- _EXERCISE AIM_
Starting at the top of the entries, restate word for word each line up to and including the one with "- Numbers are".

- _INPUT RECORDS_
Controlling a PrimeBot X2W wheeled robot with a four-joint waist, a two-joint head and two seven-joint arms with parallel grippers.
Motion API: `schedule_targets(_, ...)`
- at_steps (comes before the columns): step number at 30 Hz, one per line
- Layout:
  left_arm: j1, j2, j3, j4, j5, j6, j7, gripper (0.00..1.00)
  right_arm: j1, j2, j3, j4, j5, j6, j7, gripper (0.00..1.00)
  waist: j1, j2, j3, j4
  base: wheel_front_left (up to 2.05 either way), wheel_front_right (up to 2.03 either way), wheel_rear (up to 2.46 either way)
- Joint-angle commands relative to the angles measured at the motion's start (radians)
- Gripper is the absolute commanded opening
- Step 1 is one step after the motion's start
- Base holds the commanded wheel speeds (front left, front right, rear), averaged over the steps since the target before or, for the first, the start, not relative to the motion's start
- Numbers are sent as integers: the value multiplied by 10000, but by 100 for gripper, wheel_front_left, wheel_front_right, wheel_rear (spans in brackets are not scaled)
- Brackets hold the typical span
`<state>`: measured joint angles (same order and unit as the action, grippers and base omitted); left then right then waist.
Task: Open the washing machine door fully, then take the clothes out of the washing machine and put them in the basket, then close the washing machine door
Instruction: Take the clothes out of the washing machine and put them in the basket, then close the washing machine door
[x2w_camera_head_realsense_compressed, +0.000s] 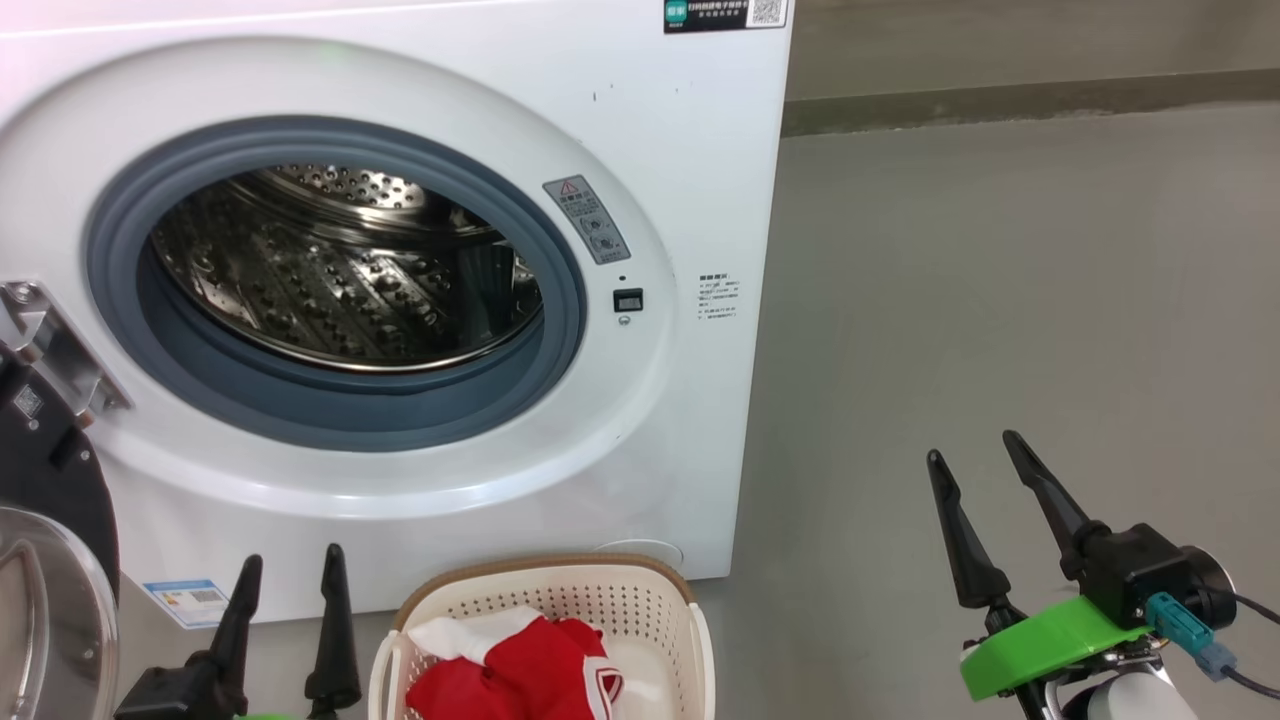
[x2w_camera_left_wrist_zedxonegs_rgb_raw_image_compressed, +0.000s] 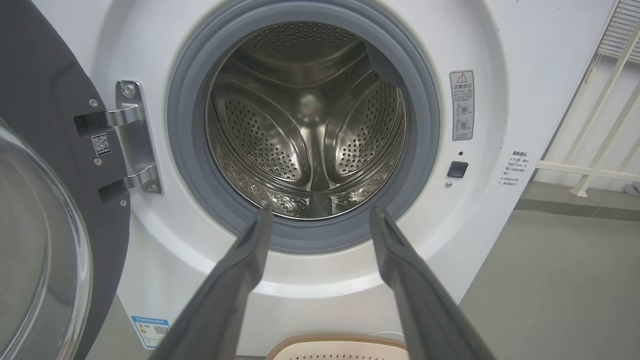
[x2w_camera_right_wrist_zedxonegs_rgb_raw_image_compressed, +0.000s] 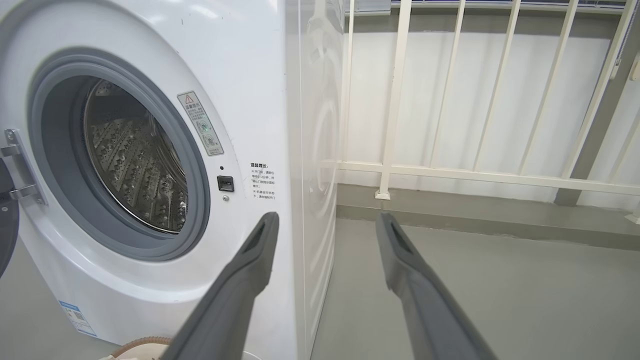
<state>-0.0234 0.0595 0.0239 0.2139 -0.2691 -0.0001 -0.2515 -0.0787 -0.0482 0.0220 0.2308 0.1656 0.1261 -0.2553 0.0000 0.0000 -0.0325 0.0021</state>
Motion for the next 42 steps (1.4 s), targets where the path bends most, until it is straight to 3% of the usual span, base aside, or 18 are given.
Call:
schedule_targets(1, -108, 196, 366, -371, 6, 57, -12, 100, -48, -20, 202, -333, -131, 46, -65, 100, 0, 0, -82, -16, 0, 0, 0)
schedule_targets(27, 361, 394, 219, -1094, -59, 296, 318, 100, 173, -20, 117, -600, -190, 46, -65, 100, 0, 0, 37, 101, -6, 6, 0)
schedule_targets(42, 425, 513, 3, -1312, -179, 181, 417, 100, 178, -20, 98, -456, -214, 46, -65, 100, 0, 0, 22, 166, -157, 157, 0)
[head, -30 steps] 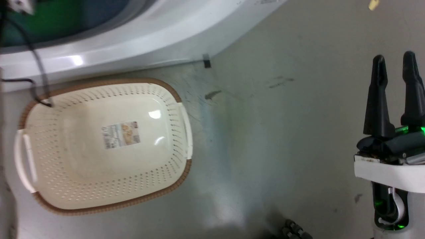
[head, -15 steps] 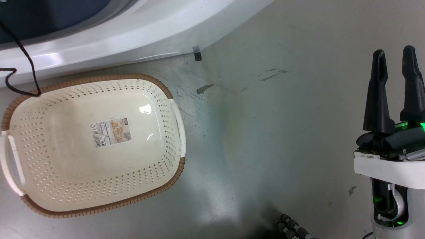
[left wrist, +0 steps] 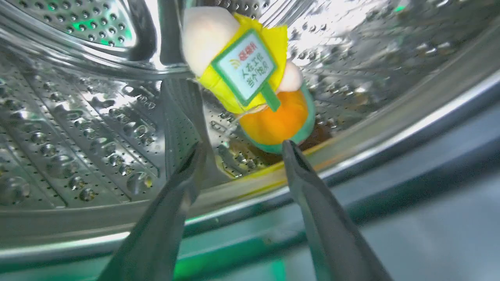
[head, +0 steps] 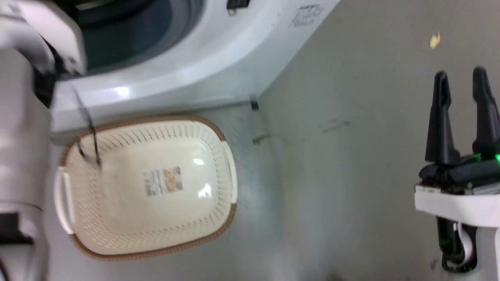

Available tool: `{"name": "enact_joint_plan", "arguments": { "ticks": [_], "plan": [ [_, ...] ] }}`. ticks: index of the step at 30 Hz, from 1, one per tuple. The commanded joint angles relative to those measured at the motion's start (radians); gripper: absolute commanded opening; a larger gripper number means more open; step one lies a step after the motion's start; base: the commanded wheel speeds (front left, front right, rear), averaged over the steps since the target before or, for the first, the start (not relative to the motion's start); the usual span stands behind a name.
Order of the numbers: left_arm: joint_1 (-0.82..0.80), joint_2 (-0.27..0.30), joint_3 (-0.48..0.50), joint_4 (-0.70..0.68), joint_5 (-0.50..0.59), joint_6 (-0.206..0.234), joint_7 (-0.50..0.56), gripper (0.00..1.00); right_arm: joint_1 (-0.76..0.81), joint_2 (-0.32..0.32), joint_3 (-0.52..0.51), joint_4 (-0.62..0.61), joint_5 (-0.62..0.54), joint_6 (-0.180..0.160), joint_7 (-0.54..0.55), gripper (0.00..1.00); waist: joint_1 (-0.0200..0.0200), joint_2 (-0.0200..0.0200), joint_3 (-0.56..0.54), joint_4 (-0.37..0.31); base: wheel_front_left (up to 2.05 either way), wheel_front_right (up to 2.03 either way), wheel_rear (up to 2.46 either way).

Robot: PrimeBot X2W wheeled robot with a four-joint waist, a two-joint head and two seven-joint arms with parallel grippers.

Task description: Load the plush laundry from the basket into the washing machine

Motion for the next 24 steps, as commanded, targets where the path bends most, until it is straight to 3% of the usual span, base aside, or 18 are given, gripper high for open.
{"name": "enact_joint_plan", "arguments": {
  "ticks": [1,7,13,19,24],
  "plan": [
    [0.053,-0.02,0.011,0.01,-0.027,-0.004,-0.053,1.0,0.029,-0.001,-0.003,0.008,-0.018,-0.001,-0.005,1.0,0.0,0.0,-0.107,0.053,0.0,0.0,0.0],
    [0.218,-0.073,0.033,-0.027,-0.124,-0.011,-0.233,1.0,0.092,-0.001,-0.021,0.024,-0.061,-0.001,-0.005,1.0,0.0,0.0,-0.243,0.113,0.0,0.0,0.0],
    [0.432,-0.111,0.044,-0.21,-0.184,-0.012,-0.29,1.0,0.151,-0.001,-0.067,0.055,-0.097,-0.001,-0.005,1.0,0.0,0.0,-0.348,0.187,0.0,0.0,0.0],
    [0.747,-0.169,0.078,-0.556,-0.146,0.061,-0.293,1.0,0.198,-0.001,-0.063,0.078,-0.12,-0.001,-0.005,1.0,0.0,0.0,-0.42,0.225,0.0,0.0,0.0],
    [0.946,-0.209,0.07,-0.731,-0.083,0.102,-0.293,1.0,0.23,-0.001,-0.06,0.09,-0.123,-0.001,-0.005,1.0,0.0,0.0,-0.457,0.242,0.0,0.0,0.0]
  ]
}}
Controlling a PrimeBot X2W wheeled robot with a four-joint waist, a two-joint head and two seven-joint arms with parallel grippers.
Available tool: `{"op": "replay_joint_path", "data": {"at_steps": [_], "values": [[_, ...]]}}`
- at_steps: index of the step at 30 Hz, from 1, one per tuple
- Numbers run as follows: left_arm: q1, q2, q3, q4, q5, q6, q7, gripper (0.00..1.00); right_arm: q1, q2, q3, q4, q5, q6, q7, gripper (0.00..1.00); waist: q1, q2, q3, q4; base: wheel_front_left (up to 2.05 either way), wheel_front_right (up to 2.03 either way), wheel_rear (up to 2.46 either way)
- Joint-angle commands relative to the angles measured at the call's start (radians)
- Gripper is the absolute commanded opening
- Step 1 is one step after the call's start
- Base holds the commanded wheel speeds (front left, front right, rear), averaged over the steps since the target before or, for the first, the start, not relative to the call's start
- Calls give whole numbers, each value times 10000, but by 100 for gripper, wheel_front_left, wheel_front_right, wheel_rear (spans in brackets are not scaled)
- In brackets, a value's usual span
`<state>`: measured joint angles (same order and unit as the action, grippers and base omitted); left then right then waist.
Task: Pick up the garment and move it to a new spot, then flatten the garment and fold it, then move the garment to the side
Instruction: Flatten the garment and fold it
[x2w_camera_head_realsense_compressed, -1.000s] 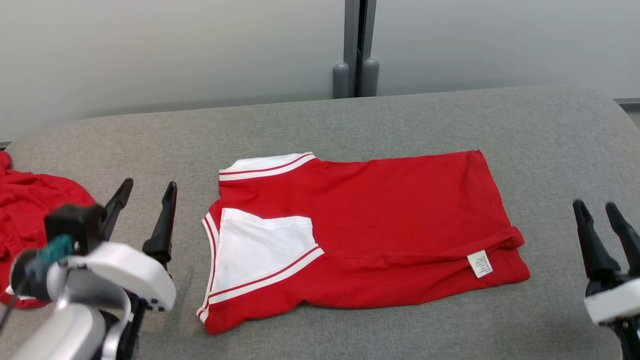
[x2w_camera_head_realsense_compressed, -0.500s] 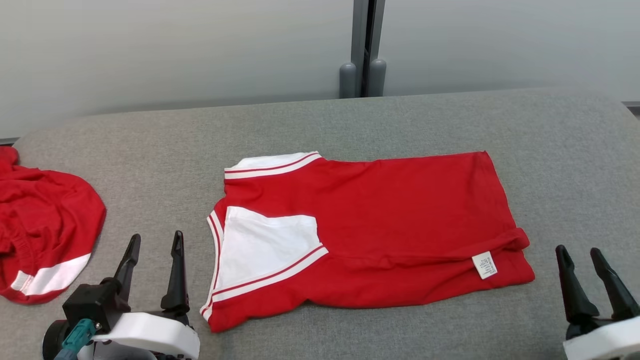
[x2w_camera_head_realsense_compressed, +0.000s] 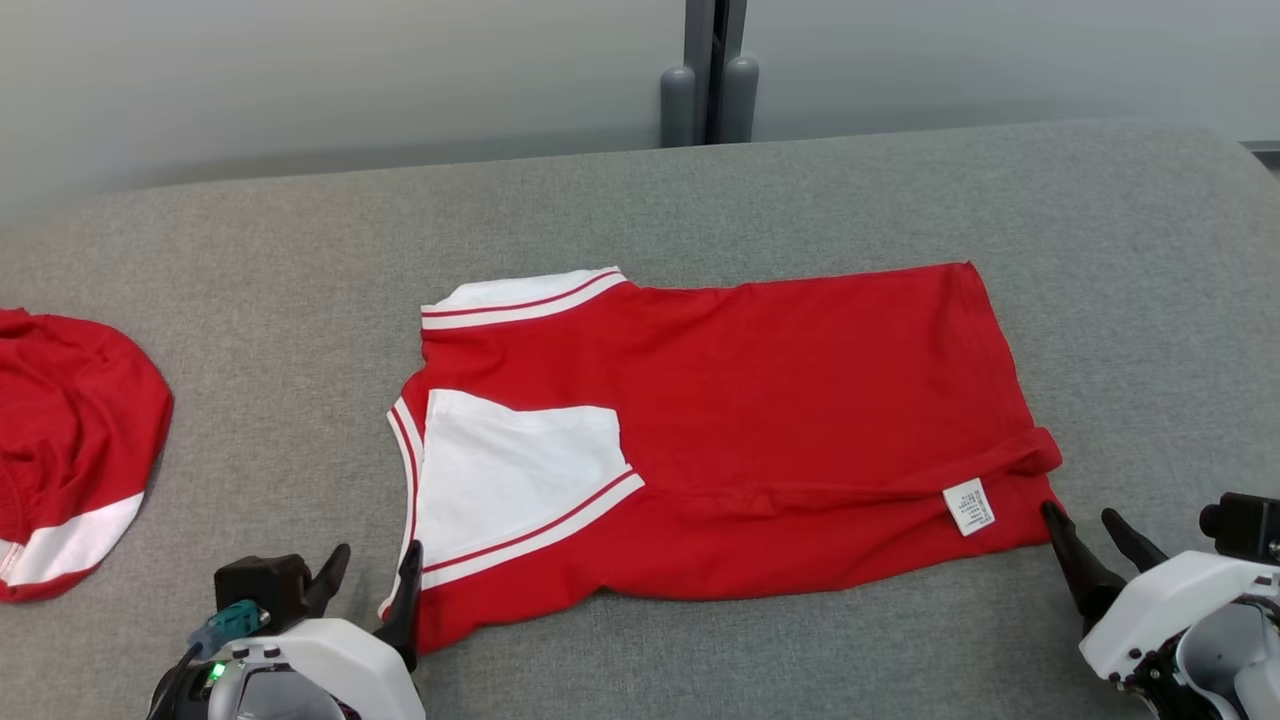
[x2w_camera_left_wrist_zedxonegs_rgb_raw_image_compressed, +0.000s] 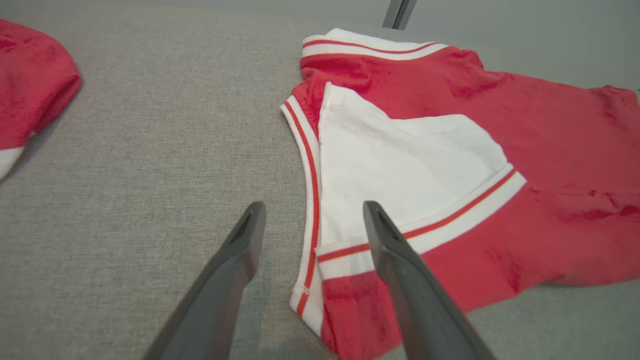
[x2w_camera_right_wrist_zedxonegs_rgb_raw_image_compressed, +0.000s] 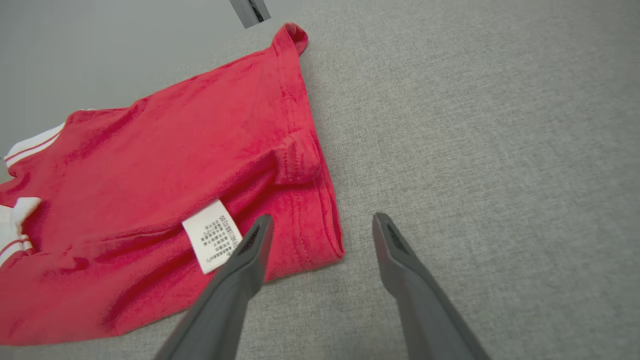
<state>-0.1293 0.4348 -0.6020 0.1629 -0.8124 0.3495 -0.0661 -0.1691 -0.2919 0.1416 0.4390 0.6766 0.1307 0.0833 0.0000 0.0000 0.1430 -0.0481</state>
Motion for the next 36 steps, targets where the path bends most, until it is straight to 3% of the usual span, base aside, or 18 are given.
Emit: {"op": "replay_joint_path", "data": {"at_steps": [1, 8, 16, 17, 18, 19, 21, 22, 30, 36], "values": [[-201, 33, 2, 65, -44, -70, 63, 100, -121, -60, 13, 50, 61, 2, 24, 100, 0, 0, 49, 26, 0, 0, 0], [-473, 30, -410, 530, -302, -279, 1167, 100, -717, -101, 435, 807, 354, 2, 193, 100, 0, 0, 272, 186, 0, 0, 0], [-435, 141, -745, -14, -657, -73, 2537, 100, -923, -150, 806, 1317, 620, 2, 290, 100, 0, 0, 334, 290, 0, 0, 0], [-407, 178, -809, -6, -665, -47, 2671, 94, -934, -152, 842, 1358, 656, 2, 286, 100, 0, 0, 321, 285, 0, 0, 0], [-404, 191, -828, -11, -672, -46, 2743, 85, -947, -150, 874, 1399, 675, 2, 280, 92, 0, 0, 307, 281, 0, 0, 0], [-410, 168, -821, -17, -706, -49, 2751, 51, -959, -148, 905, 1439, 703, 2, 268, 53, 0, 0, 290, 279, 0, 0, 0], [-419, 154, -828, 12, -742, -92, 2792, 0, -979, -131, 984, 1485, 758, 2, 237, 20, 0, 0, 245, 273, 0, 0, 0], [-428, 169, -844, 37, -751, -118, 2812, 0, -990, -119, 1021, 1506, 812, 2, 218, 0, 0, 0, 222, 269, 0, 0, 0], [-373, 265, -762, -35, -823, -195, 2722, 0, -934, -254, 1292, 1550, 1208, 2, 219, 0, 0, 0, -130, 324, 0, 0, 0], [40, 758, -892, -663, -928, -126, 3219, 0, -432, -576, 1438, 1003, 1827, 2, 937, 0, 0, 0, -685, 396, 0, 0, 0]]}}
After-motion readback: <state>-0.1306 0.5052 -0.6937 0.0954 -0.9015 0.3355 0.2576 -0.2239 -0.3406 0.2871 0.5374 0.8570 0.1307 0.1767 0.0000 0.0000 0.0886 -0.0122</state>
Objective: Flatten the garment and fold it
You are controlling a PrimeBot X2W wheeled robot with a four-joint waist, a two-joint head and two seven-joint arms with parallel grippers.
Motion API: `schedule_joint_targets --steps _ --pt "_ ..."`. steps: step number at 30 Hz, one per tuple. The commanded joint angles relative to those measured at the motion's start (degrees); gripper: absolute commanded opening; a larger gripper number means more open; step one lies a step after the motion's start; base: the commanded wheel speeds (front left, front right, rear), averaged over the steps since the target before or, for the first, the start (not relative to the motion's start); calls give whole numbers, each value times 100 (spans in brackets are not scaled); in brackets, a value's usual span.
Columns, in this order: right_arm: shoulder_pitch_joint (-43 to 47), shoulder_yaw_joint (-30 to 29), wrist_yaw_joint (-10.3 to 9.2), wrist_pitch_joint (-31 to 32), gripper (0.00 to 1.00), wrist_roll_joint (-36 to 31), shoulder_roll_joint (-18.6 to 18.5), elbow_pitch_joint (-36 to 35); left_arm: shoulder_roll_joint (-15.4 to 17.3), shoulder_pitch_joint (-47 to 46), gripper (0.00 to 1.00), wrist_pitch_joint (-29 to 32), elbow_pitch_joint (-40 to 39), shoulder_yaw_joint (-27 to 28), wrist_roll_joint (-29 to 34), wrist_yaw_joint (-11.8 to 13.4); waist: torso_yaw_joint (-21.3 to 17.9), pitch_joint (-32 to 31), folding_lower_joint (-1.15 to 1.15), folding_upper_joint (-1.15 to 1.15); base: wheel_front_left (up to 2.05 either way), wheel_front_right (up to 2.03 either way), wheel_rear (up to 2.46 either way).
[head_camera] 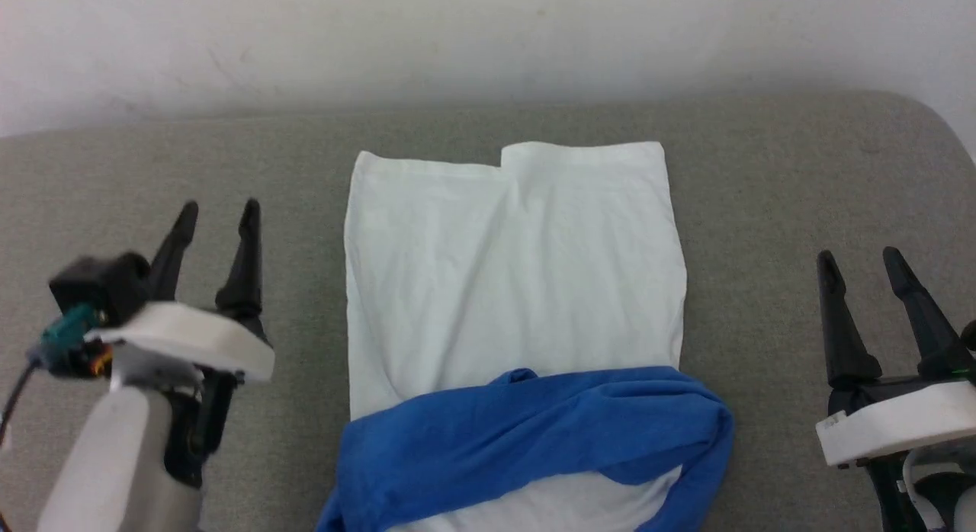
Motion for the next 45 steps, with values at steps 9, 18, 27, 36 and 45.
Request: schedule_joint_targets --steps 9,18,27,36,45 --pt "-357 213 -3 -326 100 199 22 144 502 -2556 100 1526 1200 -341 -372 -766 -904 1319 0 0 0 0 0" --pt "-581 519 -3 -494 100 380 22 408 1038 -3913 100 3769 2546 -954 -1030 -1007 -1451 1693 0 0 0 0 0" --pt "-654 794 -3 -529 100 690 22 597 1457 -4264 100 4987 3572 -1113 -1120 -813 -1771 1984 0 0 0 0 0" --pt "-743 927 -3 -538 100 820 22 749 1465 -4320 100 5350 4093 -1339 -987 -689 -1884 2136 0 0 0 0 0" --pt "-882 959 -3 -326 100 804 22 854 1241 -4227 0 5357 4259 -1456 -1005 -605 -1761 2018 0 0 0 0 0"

- _EXERCISE RESULT_
Controlling a PrimeBot X2W wheeled robot with a four-joint waist, a two-joint head and two seven-joint arms with parallel grippers.
Motion API: `schedule_targets(_, ...)`
- at_steps (comes before the columns): step number at 30 Hz, one per line
- Layout:
  left_arm: j1, j2, j3, j4, j5, j6, j7, gripper (0.00..1.00)
  right_arm: j1, j2, j3, j4, j5, j6, j7, gripper (0.00..1.00)
  waist: j1, j2, j3, j4
  base: wheel_front_left (up to 2.05 either way), wheel_front_right (up to 2.03 either way), wheel_rear (up to 2.46 either way)
- Joint-angle commands relative to the angles measured at the motion's start (radians)
- Gripper is the absolute commanded opening
- Step 1 is one step after the motion's start
- Base holds the commanded wheel speeds (front left, front right, rear), averaged over the steps since the target before or, for the first, the start, not relative to the motion's start
- Numbers are sent as integers: the value multiplied by 10000, but by 100 for gripper, wheel_front_left, wheel_front_right, wheel_rear (spans in brackets are not scaled)

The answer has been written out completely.